## Activity:
Report only the number of lines below in which the string "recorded" appears.

## Material provided:
╔══
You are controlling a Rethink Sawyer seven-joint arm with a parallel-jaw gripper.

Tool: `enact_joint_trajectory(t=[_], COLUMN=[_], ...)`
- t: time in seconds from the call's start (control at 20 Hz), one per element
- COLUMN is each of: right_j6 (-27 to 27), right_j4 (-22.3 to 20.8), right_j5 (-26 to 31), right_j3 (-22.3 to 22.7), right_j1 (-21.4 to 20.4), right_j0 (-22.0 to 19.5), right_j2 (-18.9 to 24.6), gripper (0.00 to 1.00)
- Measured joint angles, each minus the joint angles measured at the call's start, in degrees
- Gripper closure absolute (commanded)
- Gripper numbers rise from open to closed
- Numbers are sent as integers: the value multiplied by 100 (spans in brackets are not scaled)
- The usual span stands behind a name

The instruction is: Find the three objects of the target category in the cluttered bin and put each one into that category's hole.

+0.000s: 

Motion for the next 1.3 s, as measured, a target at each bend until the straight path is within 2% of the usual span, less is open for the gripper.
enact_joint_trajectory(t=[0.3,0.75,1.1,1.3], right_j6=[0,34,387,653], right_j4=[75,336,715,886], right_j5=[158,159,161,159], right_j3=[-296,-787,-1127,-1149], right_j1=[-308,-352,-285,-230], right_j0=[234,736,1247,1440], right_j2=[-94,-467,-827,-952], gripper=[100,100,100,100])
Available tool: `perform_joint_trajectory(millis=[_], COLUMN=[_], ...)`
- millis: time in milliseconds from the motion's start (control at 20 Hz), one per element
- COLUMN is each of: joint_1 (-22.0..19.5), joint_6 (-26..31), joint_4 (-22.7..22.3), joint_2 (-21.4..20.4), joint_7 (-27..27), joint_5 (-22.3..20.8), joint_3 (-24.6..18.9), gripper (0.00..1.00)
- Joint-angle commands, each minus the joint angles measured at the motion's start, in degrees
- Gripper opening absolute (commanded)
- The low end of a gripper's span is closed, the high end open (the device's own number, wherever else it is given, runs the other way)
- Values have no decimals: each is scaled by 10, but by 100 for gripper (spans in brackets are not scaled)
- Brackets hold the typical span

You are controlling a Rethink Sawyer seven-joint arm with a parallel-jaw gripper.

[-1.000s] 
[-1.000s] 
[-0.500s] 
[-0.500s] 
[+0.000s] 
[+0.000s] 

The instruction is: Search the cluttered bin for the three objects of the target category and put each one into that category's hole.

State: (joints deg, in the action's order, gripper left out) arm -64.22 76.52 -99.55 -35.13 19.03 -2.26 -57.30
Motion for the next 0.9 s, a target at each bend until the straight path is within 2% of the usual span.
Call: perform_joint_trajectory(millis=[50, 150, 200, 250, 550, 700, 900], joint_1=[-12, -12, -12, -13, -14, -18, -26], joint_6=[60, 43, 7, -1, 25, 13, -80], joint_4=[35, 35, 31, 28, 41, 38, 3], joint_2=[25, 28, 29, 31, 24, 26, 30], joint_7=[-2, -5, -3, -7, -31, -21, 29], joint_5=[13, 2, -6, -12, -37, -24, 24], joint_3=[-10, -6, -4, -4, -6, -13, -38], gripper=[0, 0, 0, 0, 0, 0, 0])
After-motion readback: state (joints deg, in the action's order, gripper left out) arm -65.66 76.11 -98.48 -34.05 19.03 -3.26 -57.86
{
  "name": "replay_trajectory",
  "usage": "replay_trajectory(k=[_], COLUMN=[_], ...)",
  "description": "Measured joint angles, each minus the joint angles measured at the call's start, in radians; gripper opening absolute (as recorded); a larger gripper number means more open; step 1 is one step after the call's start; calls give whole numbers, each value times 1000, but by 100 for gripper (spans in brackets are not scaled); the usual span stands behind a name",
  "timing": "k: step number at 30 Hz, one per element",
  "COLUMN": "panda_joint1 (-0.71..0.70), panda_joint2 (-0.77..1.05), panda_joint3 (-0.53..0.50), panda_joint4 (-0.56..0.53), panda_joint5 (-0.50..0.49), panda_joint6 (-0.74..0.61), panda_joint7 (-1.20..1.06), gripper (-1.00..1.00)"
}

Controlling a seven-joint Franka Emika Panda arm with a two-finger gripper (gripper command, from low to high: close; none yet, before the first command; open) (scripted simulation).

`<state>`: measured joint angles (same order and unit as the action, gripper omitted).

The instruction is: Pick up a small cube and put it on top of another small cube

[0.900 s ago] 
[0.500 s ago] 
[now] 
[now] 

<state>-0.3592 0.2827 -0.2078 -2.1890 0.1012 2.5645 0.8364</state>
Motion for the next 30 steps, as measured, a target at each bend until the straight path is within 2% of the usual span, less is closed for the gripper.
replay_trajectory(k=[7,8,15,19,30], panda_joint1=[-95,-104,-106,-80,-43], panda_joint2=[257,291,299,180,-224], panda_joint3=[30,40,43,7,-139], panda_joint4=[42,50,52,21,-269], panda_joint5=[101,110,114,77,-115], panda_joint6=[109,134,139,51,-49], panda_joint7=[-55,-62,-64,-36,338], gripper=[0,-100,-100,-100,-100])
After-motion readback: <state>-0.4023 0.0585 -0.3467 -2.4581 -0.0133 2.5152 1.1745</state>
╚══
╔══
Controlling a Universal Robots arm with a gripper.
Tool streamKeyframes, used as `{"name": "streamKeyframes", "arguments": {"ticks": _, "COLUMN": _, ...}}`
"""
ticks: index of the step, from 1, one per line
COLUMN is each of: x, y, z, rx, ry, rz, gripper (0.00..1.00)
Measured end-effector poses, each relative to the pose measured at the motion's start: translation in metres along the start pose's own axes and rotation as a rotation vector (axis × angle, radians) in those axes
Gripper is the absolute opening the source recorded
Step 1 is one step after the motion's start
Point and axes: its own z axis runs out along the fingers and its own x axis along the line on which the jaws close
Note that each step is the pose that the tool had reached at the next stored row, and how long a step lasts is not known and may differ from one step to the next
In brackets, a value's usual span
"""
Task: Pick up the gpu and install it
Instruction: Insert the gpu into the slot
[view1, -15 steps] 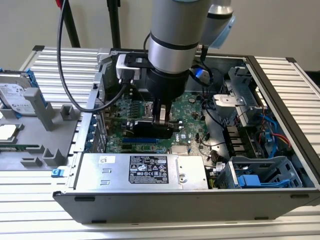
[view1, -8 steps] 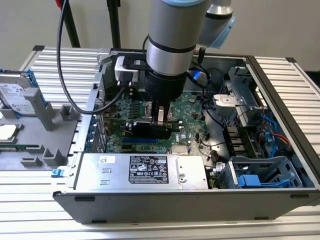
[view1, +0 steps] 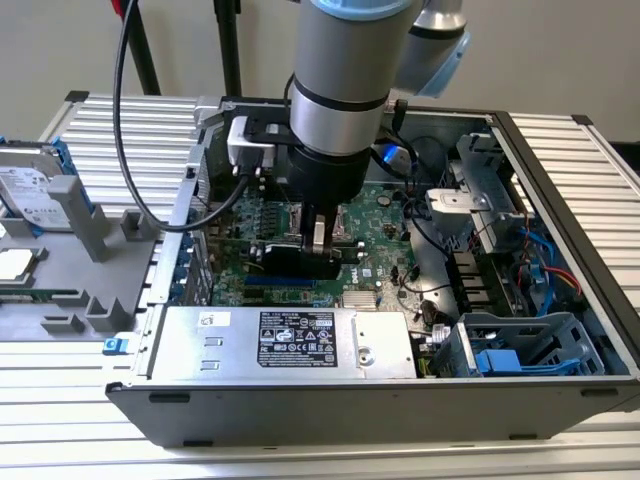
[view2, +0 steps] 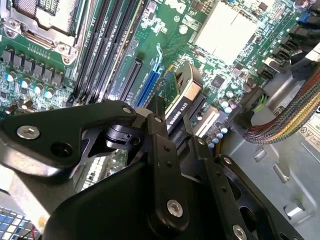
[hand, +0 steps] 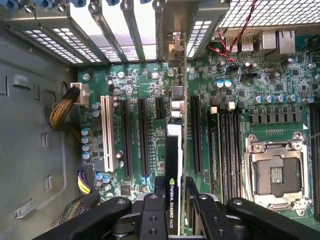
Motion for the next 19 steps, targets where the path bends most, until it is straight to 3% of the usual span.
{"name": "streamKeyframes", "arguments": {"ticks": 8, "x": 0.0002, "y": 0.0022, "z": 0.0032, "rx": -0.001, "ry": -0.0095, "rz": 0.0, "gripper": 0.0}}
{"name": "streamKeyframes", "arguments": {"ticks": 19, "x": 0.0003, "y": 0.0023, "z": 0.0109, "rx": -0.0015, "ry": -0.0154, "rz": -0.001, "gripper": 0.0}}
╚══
## Response to the task:
2